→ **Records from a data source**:
___
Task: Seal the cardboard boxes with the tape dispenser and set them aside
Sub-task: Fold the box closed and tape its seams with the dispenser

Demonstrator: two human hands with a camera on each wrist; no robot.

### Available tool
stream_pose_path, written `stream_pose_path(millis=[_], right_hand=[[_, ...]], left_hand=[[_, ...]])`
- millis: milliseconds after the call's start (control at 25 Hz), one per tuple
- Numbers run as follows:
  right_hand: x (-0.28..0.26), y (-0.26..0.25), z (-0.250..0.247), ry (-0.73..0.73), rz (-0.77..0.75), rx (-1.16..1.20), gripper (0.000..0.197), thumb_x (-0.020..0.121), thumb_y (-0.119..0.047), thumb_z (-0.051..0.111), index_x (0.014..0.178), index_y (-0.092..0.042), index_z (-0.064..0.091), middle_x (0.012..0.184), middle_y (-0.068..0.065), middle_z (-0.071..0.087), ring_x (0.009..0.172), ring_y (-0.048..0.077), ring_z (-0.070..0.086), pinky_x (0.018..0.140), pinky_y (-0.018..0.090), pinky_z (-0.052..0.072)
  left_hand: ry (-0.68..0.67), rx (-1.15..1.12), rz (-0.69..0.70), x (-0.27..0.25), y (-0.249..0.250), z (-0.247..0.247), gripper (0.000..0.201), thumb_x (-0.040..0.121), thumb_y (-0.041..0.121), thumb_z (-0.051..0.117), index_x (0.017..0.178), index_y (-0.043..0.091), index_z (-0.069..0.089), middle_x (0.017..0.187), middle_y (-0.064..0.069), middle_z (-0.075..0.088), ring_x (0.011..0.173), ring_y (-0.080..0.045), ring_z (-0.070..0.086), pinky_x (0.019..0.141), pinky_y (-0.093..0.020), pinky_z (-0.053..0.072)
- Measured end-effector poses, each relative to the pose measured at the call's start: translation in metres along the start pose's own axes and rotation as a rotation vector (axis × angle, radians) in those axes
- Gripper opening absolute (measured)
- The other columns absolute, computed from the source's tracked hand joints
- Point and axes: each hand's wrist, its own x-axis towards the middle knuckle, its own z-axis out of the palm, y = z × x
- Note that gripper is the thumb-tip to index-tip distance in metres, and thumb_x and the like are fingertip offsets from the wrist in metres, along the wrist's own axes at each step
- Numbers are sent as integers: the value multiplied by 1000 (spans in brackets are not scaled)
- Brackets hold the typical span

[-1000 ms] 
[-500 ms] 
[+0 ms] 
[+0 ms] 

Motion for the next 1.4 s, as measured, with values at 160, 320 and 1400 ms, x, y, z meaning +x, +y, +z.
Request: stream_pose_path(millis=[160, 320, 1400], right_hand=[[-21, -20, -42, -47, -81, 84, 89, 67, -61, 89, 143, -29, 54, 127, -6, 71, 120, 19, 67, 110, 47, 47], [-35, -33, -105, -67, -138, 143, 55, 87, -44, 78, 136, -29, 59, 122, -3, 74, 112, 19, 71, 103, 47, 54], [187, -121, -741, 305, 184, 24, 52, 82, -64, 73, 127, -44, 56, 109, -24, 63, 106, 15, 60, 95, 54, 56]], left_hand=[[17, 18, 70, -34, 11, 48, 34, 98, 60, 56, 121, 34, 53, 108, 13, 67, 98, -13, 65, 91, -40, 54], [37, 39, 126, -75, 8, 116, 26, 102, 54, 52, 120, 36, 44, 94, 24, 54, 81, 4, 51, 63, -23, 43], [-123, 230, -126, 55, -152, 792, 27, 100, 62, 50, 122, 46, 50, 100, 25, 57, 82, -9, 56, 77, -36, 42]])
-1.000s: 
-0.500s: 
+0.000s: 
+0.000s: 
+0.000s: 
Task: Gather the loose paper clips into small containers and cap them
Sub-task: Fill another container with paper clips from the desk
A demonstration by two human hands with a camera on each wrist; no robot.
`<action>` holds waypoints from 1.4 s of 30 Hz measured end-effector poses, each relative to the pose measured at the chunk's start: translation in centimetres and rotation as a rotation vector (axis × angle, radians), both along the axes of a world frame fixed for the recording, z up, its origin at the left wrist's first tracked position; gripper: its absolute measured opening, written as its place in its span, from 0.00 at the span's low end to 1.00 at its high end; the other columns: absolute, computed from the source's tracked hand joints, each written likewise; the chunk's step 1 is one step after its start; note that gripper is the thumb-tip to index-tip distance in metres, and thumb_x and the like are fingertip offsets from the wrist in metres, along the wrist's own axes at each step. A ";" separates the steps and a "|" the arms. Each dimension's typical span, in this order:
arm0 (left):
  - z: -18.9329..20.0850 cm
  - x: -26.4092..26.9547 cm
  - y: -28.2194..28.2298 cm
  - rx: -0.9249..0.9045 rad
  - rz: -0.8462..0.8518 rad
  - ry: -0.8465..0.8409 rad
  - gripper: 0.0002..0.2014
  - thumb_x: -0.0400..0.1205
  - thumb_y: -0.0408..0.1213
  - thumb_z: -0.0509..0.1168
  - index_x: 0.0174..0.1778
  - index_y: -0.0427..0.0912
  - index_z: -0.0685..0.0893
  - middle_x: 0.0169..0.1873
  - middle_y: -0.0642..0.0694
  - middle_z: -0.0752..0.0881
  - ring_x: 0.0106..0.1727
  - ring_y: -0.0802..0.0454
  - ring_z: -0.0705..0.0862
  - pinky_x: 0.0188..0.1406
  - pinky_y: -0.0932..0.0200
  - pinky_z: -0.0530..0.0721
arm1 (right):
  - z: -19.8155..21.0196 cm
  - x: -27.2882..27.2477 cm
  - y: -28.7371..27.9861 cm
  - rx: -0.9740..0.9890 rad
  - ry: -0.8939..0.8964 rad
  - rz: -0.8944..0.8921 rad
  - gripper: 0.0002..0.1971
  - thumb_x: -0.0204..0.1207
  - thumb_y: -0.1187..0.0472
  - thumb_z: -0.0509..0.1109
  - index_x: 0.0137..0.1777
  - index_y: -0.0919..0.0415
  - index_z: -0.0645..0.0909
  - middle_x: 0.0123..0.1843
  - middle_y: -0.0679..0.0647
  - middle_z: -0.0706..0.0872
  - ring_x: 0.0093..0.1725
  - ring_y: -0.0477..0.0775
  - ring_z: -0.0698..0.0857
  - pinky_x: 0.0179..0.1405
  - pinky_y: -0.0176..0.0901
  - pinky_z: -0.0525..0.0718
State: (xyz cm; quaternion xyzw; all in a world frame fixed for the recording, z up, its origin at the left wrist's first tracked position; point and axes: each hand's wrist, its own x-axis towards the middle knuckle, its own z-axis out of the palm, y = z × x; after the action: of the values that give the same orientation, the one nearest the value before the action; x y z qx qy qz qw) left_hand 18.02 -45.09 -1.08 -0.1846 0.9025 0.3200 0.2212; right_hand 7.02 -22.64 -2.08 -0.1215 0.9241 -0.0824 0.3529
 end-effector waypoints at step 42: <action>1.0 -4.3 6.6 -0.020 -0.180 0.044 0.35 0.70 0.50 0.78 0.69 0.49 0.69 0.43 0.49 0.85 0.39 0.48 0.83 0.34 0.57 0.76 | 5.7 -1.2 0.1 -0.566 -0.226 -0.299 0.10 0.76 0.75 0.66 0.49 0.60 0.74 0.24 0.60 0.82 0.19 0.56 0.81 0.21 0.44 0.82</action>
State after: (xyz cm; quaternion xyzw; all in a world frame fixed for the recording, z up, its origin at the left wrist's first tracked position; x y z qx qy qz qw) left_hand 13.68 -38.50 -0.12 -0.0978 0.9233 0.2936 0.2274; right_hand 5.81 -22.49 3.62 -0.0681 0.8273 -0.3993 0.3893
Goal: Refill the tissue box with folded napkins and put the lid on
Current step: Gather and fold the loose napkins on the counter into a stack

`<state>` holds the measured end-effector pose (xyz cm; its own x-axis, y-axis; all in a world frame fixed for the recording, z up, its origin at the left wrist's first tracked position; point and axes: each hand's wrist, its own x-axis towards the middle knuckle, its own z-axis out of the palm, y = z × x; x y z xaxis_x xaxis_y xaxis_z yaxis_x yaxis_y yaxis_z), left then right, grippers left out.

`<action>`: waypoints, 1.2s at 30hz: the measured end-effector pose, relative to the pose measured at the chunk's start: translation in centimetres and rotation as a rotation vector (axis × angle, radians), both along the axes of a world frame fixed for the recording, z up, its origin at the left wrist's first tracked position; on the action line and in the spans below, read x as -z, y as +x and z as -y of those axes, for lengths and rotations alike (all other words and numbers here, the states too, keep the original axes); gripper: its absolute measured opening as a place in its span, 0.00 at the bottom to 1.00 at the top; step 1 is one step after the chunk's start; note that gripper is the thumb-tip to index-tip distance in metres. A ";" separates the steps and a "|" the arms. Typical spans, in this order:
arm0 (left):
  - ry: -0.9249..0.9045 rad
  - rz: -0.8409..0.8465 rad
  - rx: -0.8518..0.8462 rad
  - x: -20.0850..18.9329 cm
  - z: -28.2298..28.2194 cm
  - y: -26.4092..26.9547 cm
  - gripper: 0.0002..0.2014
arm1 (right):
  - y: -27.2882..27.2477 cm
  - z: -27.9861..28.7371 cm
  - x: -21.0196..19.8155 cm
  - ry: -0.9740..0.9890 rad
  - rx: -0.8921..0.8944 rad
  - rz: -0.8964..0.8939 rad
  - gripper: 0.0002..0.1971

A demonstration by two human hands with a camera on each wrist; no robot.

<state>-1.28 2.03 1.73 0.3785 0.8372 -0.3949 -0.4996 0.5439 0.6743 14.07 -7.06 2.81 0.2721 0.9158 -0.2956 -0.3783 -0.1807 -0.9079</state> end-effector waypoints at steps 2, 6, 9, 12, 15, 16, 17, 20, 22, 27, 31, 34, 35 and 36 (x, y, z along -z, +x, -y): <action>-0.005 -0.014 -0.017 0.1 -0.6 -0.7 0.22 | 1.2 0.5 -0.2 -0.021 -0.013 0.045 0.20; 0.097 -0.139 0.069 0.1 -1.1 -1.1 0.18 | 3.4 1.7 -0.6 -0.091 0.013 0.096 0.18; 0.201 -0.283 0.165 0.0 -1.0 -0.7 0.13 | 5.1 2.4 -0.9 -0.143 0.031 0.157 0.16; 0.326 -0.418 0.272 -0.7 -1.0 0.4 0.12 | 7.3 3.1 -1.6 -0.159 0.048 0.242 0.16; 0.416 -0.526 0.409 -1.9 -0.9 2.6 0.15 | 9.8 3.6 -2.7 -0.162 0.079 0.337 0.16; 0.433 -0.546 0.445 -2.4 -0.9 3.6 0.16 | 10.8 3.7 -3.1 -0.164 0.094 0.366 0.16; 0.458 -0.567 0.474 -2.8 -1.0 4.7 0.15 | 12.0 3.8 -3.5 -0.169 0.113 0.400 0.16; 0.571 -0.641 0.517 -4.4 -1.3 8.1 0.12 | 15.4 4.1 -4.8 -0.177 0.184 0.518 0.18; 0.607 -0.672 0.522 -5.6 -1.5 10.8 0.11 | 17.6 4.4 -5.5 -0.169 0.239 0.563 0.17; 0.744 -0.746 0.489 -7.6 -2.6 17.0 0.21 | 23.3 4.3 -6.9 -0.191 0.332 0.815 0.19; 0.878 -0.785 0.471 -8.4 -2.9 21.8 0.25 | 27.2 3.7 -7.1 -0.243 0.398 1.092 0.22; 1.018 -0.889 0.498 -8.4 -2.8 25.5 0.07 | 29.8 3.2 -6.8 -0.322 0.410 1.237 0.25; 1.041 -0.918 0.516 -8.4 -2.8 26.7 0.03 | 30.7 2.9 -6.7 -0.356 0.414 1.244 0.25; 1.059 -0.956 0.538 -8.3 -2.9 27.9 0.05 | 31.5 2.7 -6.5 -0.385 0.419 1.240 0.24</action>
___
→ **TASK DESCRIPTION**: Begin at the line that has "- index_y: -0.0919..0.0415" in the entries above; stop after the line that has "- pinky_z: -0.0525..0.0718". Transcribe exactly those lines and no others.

→ **SOLUTION TO THE PROBLEM**:
  - index_y: -0.0919..0.0415
  - index_z: -0.0645..0.0909
  - middle_x: 0.0123..0.1843
  - middle_y: -0.0679..0.0647
  - middle_z: -0.0706..0.0872
  - ring_x: 0.0093..0.1725
  - ring_y: -0.0477..0.0775
  - ring_z: -0.0698..0.0857
  - pinky_x: 0.0179..0.1405
  - pinky_y: -0.0176..0.0901
  - pinky_z: -0.0525..0.0718

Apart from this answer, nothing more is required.